■ ABOUT THIS EXERCISE ■
Once you find the line with "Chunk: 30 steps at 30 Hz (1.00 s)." in the data that follows, repeat it and every line after it exactly, through the line with "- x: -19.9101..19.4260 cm".

____________________

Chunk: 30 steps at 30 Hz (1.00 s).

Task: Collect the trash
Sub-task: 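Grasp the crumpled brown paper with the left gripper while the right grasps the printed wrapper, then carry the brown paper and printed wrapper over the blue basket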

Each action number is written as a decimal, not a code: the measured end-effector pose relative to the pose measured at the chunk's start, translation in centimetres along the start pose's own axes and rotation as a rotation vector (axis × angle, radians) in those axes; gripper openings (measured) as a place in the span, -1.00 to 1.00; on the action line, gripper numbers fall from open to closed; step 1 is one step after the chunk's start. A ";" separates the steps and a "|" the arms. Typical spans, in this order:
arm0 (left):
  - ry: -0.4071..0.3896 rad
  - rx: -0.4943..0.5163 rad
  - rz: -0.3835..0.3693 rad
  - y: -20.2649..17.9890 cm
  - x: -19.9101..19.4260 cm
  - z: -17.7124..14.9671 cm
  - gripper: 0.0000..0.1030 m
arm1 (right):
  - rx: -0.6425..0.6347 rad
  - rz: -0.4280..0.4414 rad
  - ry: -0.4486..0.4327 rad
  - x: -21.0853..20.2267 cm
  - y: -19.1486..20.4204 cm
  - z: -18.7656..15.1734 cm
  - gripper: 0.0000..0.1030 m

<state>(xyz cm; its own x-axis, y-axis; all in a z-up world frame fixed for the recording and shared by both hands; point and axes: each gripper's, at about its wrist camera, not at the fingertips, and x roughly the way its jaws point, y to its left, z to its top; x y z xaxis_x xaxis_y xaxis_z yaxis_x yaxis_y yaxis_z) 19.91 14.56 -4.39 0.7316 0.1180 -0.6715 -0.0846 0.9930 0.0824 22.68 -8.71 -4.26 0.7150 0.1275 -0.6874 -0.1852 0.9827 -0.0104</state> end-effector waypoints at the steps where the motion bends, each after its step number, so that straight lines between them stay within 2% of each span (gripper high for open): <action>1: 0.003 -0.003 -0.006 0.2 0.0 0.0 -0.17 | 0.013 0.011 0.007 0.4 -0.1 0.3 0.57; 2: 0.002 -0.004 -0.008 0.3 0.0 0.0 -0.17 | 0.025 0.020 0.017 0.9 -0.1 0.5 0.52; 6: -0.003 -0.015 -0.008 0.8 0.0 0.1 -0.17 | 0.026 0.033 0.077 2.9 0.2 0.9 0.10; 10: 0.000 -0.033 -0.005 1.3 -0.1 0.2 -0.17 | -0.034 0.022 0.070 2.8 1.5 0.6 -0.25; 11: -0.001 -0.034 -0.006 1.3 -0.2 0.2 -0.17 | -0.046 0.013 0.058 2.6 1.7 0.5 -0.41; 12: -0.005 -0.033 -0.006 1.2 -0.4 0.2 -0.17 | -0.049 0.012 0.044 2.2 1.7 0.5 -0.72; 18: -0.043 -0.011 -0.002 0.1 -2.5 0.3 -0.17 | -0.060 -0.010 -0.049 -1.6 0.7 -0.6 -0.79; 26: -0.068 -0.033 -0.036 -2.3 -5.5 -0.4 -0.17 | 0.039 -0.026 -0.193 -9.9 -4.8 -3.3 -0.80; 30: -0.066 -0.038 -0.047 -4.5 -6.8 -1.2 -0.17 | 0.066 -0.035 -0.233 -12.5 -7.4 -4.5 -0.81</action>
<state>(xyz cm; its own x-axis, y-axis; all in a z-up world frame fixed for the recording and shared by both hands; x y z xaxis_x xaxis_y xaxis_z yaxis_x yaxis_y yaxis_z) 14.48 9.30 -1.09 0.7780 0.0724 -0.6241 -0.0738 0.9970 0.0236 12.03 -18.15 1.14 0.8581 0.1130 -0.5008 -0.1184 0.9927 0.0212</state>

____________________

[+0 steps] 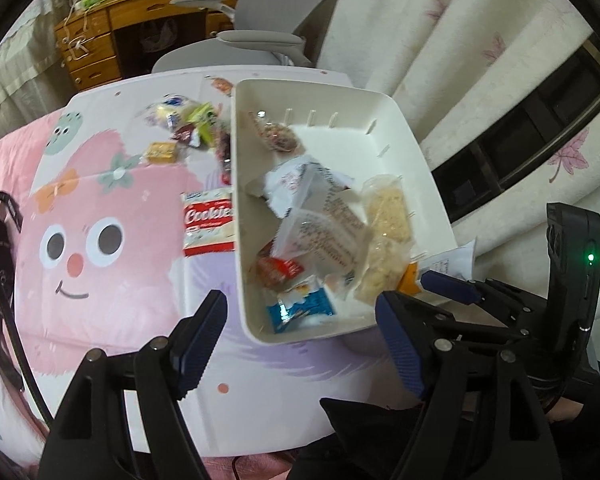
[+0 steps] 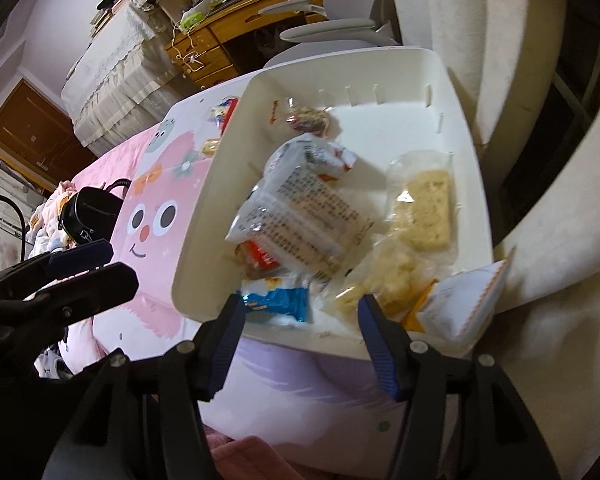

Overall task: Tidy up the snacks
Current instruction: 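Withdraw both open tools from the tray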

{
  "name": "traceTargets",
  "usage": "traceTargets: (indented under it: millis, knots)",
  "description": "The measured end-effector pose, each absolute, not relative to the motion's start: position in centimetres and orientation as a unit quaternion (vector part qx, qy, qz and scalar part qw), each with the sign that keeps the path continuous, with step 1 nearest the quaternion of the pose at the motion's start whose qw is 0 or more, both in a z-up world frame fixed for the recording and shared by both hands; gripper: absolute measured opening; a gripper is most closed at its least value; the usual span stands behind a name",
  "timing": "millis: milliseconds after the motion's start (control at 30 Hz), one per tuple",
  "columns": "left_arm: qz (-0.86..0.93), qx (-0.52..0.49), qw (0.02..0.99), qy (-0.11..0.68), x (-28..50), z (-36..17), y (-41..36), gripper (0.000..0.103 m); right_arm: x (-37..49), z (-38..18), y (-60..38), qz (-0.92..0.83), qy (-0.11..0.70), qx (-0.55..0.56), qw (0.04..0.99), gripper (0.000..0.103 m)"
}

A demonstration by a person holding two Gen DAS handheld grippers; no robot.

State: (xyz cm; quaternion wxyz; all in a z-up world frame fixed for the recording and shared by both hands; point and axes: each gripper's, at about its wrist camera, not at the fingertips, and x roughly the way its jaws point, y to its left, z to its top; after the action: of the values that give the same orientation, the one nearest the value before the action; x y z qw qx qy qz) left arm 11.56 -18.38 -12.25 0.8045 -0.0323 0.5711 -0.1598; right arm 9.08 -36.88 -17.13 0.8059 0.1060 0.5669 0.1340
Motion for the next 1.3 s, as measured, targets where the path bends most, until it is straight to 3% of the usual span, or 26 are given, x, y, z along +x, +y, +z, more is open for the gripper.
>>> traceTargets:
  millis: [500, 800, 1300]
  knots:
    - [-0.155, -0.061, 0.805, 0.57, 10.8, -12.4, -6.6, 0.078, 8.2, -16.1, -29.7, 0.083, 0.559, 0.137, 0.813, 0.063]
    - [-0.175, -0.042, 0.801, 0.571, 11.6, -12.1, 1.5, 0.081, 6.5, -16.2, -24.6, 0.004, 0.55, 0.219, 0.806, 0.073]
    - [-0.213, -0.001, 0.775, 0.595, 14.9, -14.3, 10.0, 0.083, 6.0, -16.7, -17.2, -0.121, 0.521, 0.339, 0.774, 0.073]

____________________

■ THE ANSWER ■
Chunk: 30 steps at 30 Hz (1.00 s).

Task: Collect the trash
Sub-task: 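Grasp the crumpled brown paper with the left gripper while the right grasps the printed wrapper, then carry the brown paper and printed wrapper over the blue basket
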
Each action number is written as a decimal, not a code: the measured end-effector pose relative to the pose measured at the chunk's start, translation in centimetres along the start pose's own axes and rotation as a rotation vector (axis × angle, radians) in those axes; gripper openings (measured) as a place in the span, -1.00 to 1.00; on the action line, gripper numbers fall from open to closed; step 1 is one step after the chunk's start. A ";" separates the steps and a "|" the arms. Typical spans, in this order:
arm0 (left):
  - ry: -0.4071..0.3896 rad
  - rx: -0.4943..0.5163 rad
  - rz: -0.3835..0.3693 rad
  - y: -20.2649..17.9890 cm
  - x: -19.9101..19.4260 cm

No further output is expected here.